*Supplied data*.
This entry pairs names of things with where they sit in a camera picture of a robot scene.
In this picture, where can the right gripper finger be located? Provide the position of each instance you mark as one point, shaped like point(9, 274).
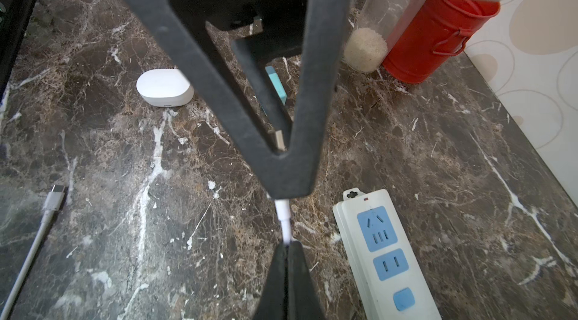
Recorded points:
point(301, 39)
point(289, 292)

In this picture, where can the white power strip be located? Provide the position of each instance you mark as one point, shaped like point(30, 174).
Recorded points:
point(386, 271)

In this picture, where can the red metal bucket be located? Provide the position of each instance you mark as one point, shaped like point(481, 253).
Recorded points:
point(440, 30)

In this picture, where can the clear jar with rice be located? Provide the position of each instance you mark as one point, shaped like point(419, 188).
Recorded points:
point(377, 30)

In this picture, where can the teal charger adapter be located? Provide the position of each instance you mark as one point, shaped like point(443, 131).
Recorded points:
point(276, 82)

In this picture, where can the white earbud case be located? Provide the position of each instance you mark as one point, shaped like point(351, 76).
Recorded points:
point(165, 88)

*Requirement*.
Could the entries above be written out word for word, with no pictures?

*Task response*.
This entry pairs names of things with where they sit in a camera picture of a robot scene.
In this picture, where can the right gripper finger be located? Provide the position of each instance you mark as one point, shaped like point(9, 274).
Recorded points:
point(301, 39)
point(289, 292)

In this picture, where can the white power strip be located? Provide the position of each instance you mark as one point, shaped like point(30, 174).
Recorded points:
point(386, 271)

In this picture, where can the red metal bucket be located? Provide the position of each instance you mark as one point, shaped like point(481, 253).
Recorded points:
point(440, 30)

In this picture, where can the clear jar with rice be located? Provide the position of each instance you mark as one point, shaped like point(419, 188).
Recorded points:
point(377, 30)

In this picture, where can the teal charger adapter be located? Provide the position of each instance you mark as one point, shaped like point(443, 131).
Recorded points:
point(276, 82)

In this picture, where can the white earbud case be located? Provide the position of each instance you mark as one point, shaped like point(351, 76).
Recorded points:
point(165, 88)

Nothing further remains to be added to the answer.